I finally managed to make the turn and pull over. This kid comes up to my window and askes for my license and registration. I say "kid" because I'm sure he's 10 years younger than me. Punk. I gave him my license but couldn't find the registration. I start going through all the junk in my glove compartment, handing every scrap of paper to Diana. I give her my Cat's last vet bill "Is this the registration?" A brochure for Mexican insurance. "Is this it?" In my mind, I am quite proud of myself for acting so calmly, because I know that the last thing you want to do is look nervous in front of a police officer. Apparently he had a different impression, and tells me "there's no need to be nervous, sir." Ever helpful and supportive, Diana tells the officer, "oh no, you don't him." Thanks a lot.

It seems that the registration stickers on my car have expired. Oh yeah, I remember I was supposed to take care of that. In fact, they expired in May. And I was reminded of this last week when I got a $25 parking ticket for having expired stickers. I need to do something about that. The cop tells me that because the stickers are more than 3 months overdue, he could have my car towed. But he keeps assuring me over and over that he's NOT going to do it, he just COULD. But he WON'T. I think he was trying to be reassuring and calm me down, but why? I'm not nervous. I'm not. What do I have to be nervous about? Nothing. Nope. Not a thing.

I wind up giving him what was probably an expired insurance card and my license and he goes back to his car. He's gone a long time. A LONG time. Never a good sign. As we look around at the $20 parking lots all around us, Diana suggests that "if we let them tow the car, we won't need to worry about parking!" We were meeting friends at the concert, so we easily could have gotten a ride home. We decide not to follow through with that option.

A police officer comes back to my window, but this time it's his partner. A woman, also probably 10 years younger than me. Punkette. She is very pleasant, and I think that he sent her to talk to me because I'm so nervous and she'll have a more soothing effect. But I'm not nervous. I'm not. She starts explaining the ticket she's giving me but to be honest I'm not really paying attention. I just want her to go away. Diana happens to glance out her window and sees the original punk cop with a flashlight trying to search the inside of the car. Probably looking for all the drugs and booze I have stashed back there, which would explain why I was so nervous. Which I wasn't.

Once I realize that I'm probably not going to jail, I figure I might as well take advantage of having a cop handy. I ask her how I can get to the main parking area. She tells me to go down half a block and make a U-turn at the light, then go back 2 blocks.
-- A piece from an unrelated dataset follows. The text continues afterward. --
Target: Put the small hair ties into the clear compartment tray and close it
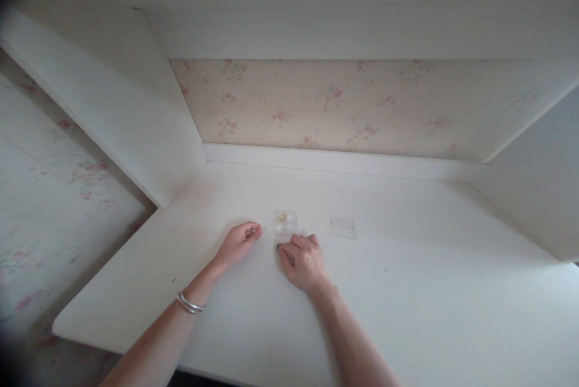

It's kind of a busy street, so I want to confirm that I can in fact make a U-Turn there. She asks her partner "he can make a U-turn, right" "yeah, should be fine." I'm not entirely convinced, and I risk a little humor. I tell her "OK, I'm going to go to that light there and make a U-turn, and you're not going to give me another ticket, right?" "No, you'll be OK." I drove away without incident.

Oh yeah, good concert. More on that later.